One point among so many that seems apropos here is his suggestion that the hunter-gatherer phase of our history may be our golden age of quality of life, That once grains domesticated us, we thrived in numbers, living much less enjoyable and natural and healthy lives. (The origin of the stories of Edens?) He is, of course talking globally and generally, perhaps not for many here, including myself, who live amazingly enjoyable, long, safe, healthy lives in pockets of privilege.

By extension, I think it possible, not desirable, that a mass extinction of other species will probably not wipe us out, just make our lives more miserable - or not.


Well, maybe not a total solution but it will help and you will get the "wildlife channel" on steroids. Most home landscapes are ecological wastelands that encourage "weed species". Just look at the burgeoning populations of some ungulates . Plant native wildlife friendly shrubbery etc. and provide water. Certain species flock to the crab apple, others like the hawthorne, etc. The foliage deters the predators, at least makes them work for it. And the raccoons go fight over the compost pile. Man they can make blood curdling screams.

They also have amazing family arguments, sounding at a distance like a human 
family going at it.

Back to your point. I live in a huge urban area. Little about it is natural habitat for anything. Sure, there's a fair amount of the Bay left, and ex salt ponds returning to salt marsh, and quite a bit of protected open space. But, especially in the built up areas, nothing is like what was here before us, nor likely to be in the future. And yet, especially in those enclaves like the one where I live, there is lots of vegetation, some even native :-) , and a very wide range of fauna that have adapted to living side by side with us.

I just don't believe that a couple of bird feeders, kept clean, with feed and set-up that doesn't encourage mammals, are harmful in that context. (Up on a solid section of deck, so food doesn't fall below, spill is promptly cleaned up by Tohees, Juncos, Chicadees and other primary or secondary ground feeders.) You are, of course, free to disagree.

As to continuity, I've been doing this for at least a couple of decades, likely will for 2-3 more. How many generations of birds is that? If the free food then stops, how is that different than a local natural change, landslide, watercourse change, volcano, and the other natural occurrences that change food availability?

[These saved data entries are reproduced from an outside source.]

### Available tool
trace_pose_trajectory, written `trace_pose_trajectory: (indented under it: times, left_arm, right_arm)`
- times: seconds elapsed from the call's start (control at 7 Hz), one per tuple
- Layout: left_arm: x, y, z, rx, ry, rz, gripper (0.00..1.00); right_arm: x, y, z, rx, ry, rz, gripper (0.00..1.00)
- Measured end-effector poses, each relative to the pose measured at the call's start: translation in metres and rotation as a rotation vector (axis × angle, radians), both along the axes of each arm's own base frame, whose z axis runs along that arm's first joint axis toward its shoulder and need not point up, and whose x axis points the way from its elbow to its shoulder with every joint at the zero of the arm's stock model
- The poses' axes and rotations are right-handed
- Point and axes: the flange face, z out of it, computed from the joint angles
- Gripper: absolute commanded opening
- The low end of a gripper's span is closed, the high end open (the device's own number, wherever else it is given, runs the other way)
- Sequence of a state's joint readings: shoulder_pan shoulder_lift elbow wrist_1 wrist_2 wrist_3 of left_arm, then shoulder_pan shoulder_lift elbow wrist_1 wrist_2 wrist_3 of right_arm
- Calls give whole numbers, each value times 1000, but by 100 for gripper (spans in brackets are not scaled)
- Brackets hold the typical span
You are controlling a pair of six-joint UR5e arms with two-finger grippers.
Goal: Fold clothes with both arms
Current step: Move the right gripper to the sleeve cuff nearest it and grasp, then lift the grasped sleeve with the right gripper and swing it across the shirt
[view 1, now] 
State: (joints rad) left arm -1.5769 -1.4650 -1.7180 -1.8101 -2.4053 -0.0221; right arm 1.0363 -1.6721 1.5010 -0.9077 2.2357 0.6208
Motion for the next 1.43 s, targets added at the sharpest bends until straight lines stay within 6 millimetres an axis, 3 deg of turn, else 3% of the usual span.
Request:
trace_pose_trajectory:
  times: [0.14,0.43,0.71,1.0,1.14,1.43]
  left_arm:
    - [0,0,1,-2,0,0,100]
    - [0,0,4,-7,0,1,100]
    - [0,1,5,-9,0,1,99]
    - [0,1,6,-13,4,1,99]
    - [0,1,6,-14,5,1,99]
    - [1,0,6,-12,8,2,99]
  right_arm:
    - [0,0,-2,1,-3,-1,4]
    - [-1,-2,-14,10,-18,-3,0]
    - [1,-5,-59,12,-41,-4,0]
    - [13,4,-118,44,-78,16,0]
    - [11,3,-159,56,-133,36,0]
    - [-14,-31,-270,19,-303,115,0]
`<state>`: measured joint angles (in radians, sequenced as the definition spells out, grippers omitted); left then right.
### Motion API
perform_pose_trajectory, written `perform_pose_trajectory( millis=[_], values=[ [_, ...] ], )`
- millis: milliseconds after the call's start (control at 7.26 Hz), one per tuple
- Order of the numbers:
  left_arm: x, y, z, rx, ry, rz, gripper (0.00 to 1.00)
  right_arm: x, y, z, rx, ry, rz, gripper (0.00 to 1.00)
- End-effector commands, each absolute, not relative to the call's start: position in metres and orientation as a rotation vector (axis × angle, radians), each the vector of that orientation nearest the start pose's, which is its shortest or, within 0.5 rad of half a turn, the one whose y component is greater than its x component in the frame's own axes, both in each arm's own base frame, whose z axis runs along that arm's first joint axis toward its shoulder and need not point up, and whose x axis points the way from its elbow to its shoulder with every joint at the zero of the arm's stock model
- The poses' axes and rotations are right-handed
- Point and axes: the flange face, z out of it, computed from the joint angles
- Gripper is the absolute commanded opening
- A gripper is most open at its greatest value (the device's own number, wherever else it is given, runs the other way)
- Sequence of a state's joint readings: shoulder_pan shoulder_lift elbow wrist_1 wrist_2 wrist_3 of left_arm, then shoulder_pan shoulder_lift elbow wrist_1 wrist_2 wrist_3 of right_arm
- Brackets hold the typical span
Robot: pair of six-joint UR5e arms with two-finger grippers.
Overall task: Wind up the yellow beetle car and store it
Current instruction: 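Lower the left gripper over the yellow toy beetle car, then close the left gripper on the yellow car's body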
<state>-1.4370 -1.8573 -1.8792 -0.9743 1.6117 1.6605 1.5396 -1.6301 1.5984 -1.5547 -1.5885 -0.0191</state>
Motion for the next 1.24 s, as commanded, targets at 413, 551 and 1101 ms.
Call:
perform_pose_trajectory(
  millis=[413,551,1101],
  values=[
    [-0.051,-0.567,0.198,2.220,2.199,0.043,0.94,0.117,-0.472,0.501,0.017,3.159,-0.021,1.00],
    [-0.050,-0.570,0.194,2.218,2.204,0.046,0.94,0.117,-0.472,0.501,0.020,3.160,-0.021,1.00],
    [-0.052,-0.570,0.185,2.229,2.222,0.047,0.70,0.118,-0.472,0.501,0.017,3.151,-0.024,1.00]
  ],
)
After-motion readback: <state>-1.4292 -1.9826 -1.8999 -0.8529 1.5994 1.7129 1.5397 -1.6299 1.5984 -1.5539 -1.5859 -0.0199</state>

The natural world is amazingly adaptable. When the lawsuit was won that mandated returned flows to the Owens river on the east side of our Sierras, there was celebration of the victory and dire prediction of how many generations it would take to recover. Guess, what, WAY less than one.

Yes, we should be doing all we can to avoid creating further mass extinctions. And bird feeders in urban areas are way down on the list if legitimately there at all.